Andrea Camilleri est un écrivain et metteur en scène italien, né en Sicile en 1925.

Un été ardent - Andrea Camilleri

Vague de chaleur à Vigata
Note :

   Sous le titre "Un été ardent" — en italien "La Vampa d'agosto" — Camilleri nous enchante une fois de plus par une aventure du commissaire Montalbano, Salvo pour les intimes. La vague de chaleur qui s’abat sur Vigàta pour l’Assomption ajoutée à une enquête à rebondissements, voilà de quoi faire renoncer plus d'un flic.
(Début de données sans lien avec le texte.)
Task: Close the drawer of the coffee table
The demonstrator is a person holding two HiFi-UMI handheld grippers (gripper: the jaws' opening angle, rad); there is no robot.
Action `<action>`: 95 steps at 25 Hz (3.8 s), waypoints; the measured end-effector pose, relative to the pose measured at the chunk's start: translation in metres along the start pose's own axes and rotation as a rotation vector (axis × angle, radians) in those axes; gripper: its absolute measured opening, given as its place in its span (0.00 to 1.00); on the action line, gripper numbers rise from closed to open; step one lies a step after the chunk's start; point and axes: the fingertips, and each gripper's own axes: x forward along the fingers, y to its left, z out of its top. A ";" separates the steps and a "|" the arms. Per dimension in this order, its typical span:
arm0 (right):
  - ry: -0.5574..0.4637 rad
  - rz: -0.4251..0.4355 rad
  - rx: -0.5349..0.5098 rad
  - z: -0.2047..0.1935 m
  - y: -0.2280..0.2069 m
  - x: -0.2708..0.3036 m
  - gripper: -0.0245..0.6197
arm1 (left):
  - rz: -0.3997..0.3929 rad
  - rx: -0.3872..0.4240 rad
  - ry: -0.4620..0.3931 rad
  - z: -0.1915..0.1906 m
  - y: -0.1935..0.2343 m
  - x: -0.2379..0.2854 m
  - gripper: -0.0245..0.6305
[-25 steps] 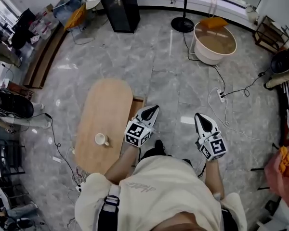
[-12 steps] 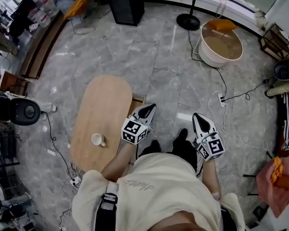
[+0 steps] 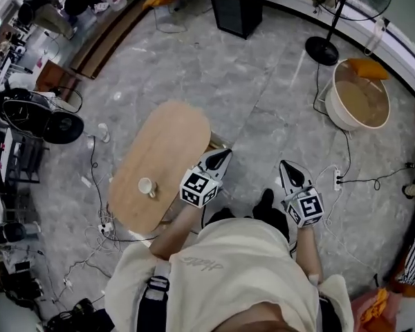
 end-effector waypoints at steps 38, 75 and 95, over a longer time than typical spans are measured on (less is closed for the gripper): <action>0.063 0.582 -0.087 0.054 0.136 0.230 0.03 | 0.603 -0.260 -0.167 -0.030 0.180 -0.155 0.04; 0.369 0.999 0.033 -0.027 0.209 0.431 0.03 | 1.049 -0.544 -0.094 -0.089 0.266 -0.219 0.04; 0.843 0.750 -0.058 -0.262 0.174 0.412 0.03 | 0.898 -0.833 0.144 -0.325 0.256 -0.197 0.04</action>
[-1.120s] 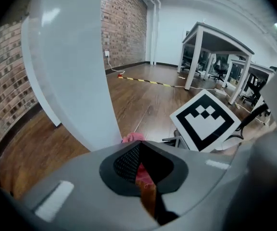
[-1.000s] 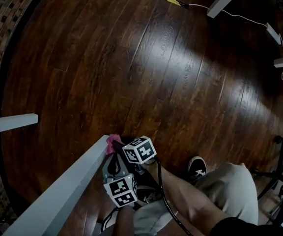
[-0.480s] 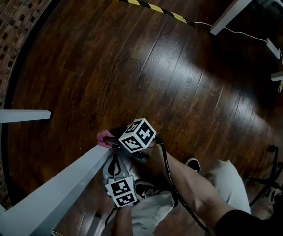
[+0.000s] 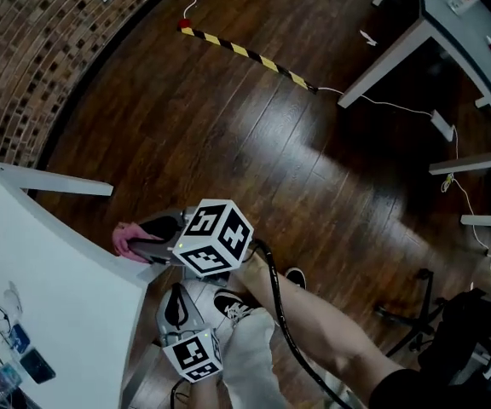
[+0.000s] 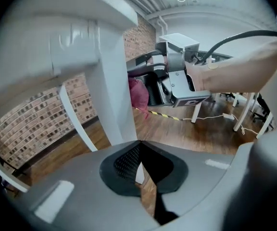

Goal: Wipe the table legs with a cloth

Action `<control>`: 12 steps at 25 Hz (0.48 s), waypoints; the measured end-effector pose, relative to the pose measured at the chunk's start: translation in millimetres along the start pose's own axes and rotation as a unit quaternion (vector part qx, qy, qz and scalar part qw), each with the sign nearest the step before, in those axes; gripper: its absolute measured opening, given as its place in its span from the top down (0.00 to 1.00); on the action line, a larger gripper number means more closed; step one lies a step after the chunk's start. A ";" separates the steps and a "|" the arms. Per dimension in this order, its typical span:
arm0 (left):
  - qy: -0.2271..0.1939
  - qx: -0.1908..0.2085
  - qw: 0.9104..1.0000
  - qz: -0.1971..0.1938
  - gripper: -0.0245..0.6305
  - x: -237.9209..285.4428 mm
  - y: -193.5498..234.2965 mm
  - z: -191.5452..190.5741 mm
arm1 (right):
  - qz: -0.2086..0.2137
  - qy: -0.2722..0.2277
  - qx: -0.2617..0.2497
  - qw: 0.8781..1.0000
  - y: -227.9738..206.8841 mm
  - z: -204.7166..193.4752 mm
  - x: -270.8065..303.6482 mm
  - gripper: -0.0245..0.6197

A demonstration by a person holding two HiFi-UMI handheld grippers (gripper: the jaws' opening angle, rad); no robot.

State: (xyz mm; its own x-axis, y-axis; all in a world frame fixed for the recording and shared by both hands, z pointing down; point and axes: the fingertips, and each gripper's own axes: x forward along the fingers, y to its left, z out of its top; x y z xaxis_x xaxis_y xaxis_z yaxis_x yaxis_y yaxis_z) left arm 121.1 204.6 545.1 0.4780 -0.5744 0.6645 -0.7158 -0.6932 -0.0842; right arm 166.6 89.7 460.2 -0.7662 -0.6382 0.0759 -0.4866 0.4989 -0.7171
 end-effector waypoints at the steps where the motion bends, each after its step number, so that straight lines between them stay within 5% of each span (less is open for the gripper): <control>1: -0.007 -0.008 1.000 0.005 0.97 -13.0 -2.7 13.8 | 0.006 0.000 -0.004 1.000 12.9 11.7 -3.7 0.84; 12: -0.059 -0.093 0.991 0.070 0.97 -64.1 -57.0 106.1 | 0.080 0.097 0.011 0.992 45.2 32.6 -34.1 0.83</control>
State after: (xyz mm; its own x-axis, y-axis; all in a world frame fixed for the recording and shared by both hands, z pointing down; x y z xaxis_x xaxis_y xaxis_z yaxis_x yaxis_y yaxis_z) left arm 185.3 234.7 428.5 0.4156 -0.7139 0.5636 -0.8558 -0.5168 -0.0236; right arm 184.5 114.9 402.6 -0.8997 -0.4270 0.0904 -0.3457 0.5706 -0.7449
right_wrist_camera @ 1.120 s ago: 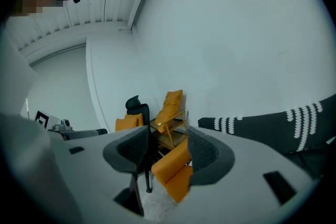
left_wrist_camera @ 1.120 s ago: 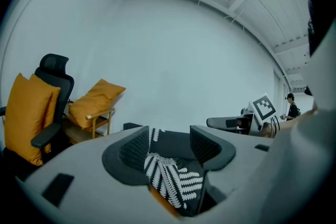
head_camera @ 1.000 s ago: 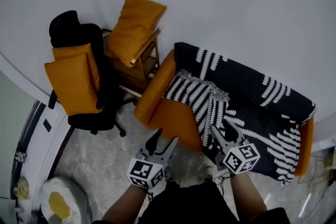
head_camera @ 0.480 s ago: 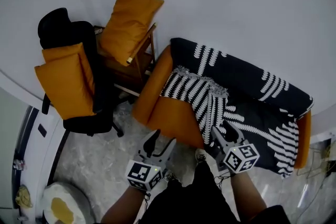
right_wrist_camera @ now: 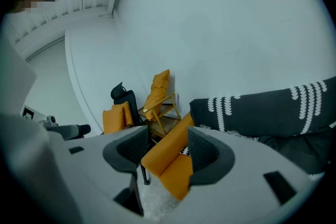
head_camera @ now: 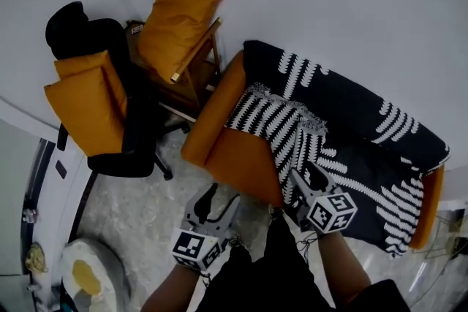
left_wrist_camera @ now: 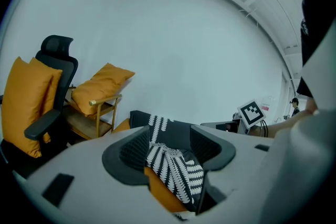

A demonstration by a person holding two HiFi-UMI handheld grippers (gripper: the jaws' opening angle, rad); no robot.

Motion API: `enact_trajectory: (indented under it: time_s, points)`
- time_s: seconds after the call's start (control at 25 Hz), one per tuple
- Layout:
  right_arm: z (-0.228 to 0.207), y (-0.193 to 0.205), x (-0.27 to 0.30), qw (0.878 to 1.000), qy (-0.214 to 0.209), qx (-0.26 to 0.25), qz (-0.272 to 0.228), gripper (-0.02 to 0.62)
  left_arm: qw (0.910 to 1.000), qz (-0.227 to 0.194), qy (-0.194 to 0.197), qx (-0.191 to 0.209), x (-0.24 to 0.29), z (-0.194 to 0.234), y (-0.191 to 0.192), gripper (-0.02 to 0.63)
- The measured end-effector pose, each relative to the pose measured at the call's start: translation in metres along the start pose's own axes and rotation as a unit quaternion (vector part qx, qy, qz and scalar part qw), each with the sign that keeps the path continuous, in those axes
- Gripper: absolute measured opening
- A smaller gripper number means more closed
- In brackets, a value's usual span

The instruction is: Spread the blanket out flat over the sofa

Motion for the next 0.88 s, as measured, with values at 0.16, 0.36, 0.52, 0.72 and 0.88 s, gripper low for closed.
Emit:
enact_trajectory:
  time_s: [0.16, 0.36, 0.52, 0.72, 0.88]
  points:
    - [-0.038, -0.008, 0.020, 1.000, 0.009, 0.013, 0.015, 0.245, 0.9997, 0.020, 0.000, -0.013, 0.033, -0.009, 0.002, 0.230]
    - [-0.091, -0.010, 0.044, 0.999, 0.026, 0.026, 0.038, 0.245, 0.9984, 0.047, 0.021, -0.025, 0.080, -0.019, 0.018, 0.230]
    - [-0.124, 0.003, 0.061, 0.996, 0.042, 0.041, 0.062, 0.247, 0.9959, 0.073, 0.034, -0.042, 0.106, -0.030, 0.036, 0.230]
    - [-0.172, 0.022, 0.092, 0.993, 0.061, 0.054, 0.086, 0.247, 0.9926, 0.103, 0.050, -0.041, 0.140, -0.036, 0.063, 0.230]
    - [-0.215, 0.032, 0.124, 0.989, 0.082, 0.062, 0.103, 0.247, 0.9893, 0.126, 0.059, -0.045, 0.171, -0.035, 0.081, 0.230]
Point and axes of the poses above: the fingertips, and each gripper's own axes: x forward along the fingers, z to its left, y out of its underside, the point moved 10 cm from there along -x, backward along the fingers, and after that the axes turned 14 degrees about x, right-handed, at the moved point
Et, comme si un malheur n'arrivait pas seul, notre commissaire sicilien préféré est plaqué par son amie Livia.
   
   Le corps d'une victime a été découvert dans des conditions à la fois amusantes et angoissantes. Laura et Guido, un couple ami de Salvo et de Livia, avait loué une belle villa de plain pied en bord de mer, mais l'immobilier en Sicile peut cacher bien des surprises. Après une triple invasion de cafards, de souris et de rats, les locataires constatent la disparition de leur fils de trois ans, Bruno. Le sol raviné autour de la villa et un léger séisme ont dégagé l’accès à un niveau inférieur: un appartement identique, clandestin, que le propriétaire émigré en Allemagne aurait un jour fait régulariser s’il n’était mort entre temps. En y retrouvant Bruno sain et sauf, Montalbano découvre aussi un coffre contenant le cadavre d’une fille du village disparue six ans auparavant. Vu ces événements, Laura décide de quitter la villa sans plus attendre, avec son fils, et son mari. Très vite l’enquête amène Montalbano à suspecter Ralf, le fils débile du propriétaire, d’avoir égorgé Rina Morreale lors d’un séjour fait six ans auparavant à l'époque où s'achevait la construction de la villa.
   
   Mais l'histoire ne s'arrête pas là. On n'est qu'au milieu du roman! La veuve du propriétaire, qui vit à Cologne, a été mise au courant des faits par l’agent immobilier. Elle envoie un fax au sujet de la mort de son mari et aussi de son fils Ralf, décédé accidentellement en rentrant d’Italie. Le lecteur comprend à ce moment-là que l’affaire n’est pas si simple et qu’un nouveau rebondissement va venir. Effectivement, l’enquête fait apparaître les curieux agissements de Spitaleri, l’architecte qui a bâti la villa, un bellâtre qui roule en Ferrari et prend ses vacances en Thaïlande, les appels d’offres truqués des chantiers immobiliers à Vigàta, les pots de vin aux deux familles mafieuses rivales, et la mort suspecte d’un maçon arabe. Voilà, on est décidément en Sicile, et l'écriture de l'écrivain nous en donne des preuves linguistiques supplémentaires — qui ne rendent pas si facile la tâche du traducteur.
   
   L'enquête fait aussi apparaître l’existence d’une jumelle de la victime, Adriana, 22 ans, trop belle étudiante en médecine, déterminée à connaître la vérité et à venger sa sœur, — ce que Montalbano ne voit pas venir, aveuglé qu’il est par la jeune beauté. Sa conscience lui fait timidement remarquer les 33 ans de différence d’âge entre Adriana et lui, mais la chaleur étouffante lui en fait oublier l’évidence. Ne dévoilons pas la fin de cette histoire torride. Et cherchons plutôt un ventilateur pour rafraîchir Montalbano et lui permettre de résoudre l'affaire.